▶ **WHAT IS EXPECTED**
Without the pictures, write the listing out again exactly as it appears.

▶ **PROVIDED DATA**

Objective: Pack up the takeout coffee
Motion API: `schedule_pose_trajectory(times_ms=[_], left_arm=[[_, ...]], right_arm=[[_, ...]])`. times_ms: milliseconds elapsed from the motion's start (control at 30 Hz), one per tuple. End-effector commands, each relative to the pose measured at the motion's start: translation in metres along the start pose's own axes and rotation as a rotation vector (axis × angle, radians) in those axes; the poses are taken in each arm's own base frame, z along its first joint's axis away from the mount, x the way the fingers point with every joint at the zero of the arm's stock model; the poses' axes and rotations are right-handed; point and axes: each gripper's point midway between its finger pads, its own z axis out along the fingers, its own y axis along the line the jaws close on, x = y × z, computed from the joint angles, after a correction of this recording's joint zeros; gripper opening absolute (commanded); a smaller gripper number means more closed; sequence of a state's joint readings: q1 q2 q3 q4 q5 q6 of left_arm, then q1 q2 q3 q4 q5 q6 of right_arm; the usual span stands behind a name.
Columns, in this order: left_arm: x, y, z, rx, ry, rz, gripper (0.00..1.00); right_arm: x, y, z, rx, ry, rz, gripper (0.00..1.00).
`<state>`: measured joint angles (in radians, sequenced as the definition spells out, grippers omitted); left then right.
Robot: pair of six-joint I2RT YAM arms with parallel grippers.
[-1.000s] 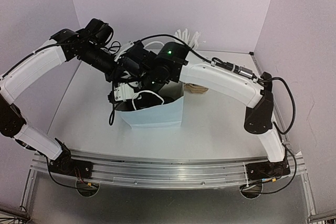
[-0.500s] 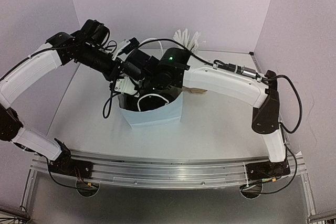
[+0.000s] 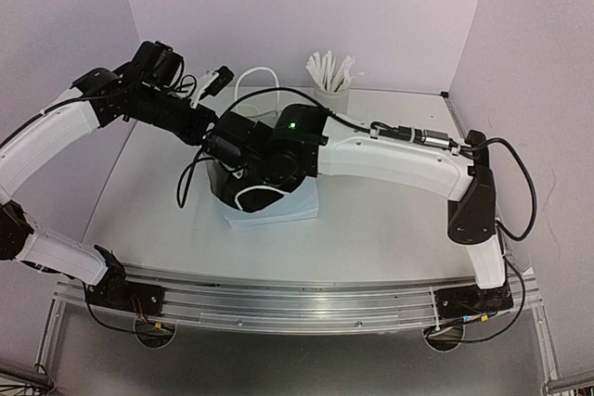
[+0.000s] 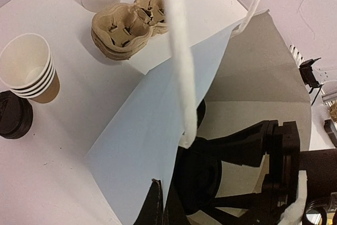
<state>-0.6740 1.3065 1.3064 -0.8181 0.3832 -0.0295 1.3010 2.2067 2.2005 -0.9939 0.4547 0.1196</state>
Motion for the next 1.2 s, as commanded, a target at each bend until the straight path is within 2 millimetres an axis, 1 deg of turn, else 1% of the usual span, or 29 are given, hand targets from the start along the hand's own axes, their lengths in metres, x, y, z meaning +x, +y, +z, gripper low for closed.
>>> schedule_pose_trajectory(times_ms=[0,100,233,367,433,467,500,567,633,700,767,933,1067,1167], left_arm=[[-0.004,-0.004,-0.009,-0.007,-0.033,0.001,0.00],[-0.004,-0.005,-0.013,-0.010,-0.044,0.012,0.00],[-0.012,-0.014,-0.016,0.032,-0.068,0.019,0.00],[-0.009,-0.022,-0.011,0.092,-0.058,0.005,0.00],[-0.008,-0.024,-0.009,0.107,-0.058,0.000,0.00],[-0.009,-0.024,-0.009,0.110,-0.061,-0.003,0.00],[-0.011,-0.023,-0.009,0.108,-0.066,-0.005,0.00],[-0.014,-0.018,-0.010,0.088,-0.073,-0.008,0.00],[-0.017,-0.012,-0.010,0.052,-0.080,-0.001,0.00],[-0.018,-0.010,-0.011,0.040,-0.082,0.016,0.00],[-0.018,-0.009,-0.011,0.036,-0.084,0.028,0.00],[-0.026,-0.013,-0.016,0.030,-0.113,0.099,0.00],[-0.044,-0.008,-0.029,-0.042,-0.184,0.196,0.00],[-0.045,-0.012,-0.032,-0.050,-0.205,0.228,0.00]], right_arm=[[-0.014,-0.028,-0.017,0.064,-0.072,0.187,0.11],[-0.012,-0.028,-0.018,0.060,-0.068,0.205,0.10],[-0.011,-0.023,-0.007,0.060,-0.054,0.204,0.10],[-0.025,-0.014,0.000,0.027,-0.073,0.203,0.09],[-0.027,-0.008,0.005,0.011,-0.071,0.189,0.09],[-0.024,-0.007,0.009,0.009,-0.060,0.180,0.09],[-0.017,-0.005,0.015,0.012,-0.039,0.168,0.08],[0.002,-0.002,0.024,0.014,0.016,0.155,0.08],[0.016,-0.001,0.027,0.014,0.050,0.153,0.07],[0.023,0.001,0.027,0.023,0.061,0.136,0.06],[0.025,0.002,0.029,0.027,0.068,0.122,0.06],[0.021,0.011,0.041,0.003,0.074,0.110,0.05],[0.029,0.018,0.048,-0.021,0.103,0.113,0.03],[0.037,0.022,0.053,-0.033,0.127,0.103,0.02]])
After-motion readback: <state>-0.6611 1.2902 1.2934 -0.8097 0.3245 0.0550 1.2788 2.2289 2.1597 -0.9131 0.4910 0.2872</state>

▶ **EXERCISE SOLUTION**
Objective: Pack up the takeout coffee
Motion API: `schedule_pose_trajectory(times_ms=[_], left_arm=[[_, ...]], right_arm=[[_, ...]])`. times_ms: milliseconds elapsed from the motion's start (control at 30 Hz), one per tuple. End-effector commands, each relative to the pose measured at the motion's start: translation in metres along the start pose's own axes and rotation as a rotation vector (axis × angle, radians) in those axes; the poses are taken in each arm's own base frame, z along its first joint's axis away from the mount, x the way the fingers point with every joint at the zero of the arm's stock model; the poses' axes and rotations are right-handed; point and axes: each gripper's point midway between its finger pads, its own z axis out along the fingers, its own y axis along the line the jaws close on, x = y × z, computed from the joint angles, after a correction of this recording's joint zeros; gripper opening absolute (commanded); a smaller gripper number means more closed; sequence of a state's joint readings: q1 q2 q3 q4 q5 q6 of left_arm, then q1 q2 q3 q4 q5 q6 of right_arm; the usual span stands behind a name.
Columns, in this order: left_arm: x, y, z, rx, ry, rz, gripper (0.00..1.00); right_arm: x, y, z, rx, ry, rz, gripper (0.00..1.00).
`<state>`: measured joint angles (in radians, sequenced as the definition spells out, grippers omitted); left then right.
Robot: pair of six-joint I2RT YAM arms with parallel grippers.
[-1.000s] 
[-0.500s] 
[+0.000s] 
[+0.000s] 
<state>-0.6740 1.3065 1.3064 -0.8181 0.3832 -0.0295 1.3010 2.2067 2.2005 -0.9939 0.4547 0.1196</state>
Motion for the next 1.2 s, as commanded, a target at each bend until the straight path is within 2 millimetres an axis, 1 deg of turn, else 1% of the usual span, or 29 are given, hand targets from the start along the hand's own axes, their lengths in metres, x, y, z meaning +x, +y, +z, gripper low for closed.
>>> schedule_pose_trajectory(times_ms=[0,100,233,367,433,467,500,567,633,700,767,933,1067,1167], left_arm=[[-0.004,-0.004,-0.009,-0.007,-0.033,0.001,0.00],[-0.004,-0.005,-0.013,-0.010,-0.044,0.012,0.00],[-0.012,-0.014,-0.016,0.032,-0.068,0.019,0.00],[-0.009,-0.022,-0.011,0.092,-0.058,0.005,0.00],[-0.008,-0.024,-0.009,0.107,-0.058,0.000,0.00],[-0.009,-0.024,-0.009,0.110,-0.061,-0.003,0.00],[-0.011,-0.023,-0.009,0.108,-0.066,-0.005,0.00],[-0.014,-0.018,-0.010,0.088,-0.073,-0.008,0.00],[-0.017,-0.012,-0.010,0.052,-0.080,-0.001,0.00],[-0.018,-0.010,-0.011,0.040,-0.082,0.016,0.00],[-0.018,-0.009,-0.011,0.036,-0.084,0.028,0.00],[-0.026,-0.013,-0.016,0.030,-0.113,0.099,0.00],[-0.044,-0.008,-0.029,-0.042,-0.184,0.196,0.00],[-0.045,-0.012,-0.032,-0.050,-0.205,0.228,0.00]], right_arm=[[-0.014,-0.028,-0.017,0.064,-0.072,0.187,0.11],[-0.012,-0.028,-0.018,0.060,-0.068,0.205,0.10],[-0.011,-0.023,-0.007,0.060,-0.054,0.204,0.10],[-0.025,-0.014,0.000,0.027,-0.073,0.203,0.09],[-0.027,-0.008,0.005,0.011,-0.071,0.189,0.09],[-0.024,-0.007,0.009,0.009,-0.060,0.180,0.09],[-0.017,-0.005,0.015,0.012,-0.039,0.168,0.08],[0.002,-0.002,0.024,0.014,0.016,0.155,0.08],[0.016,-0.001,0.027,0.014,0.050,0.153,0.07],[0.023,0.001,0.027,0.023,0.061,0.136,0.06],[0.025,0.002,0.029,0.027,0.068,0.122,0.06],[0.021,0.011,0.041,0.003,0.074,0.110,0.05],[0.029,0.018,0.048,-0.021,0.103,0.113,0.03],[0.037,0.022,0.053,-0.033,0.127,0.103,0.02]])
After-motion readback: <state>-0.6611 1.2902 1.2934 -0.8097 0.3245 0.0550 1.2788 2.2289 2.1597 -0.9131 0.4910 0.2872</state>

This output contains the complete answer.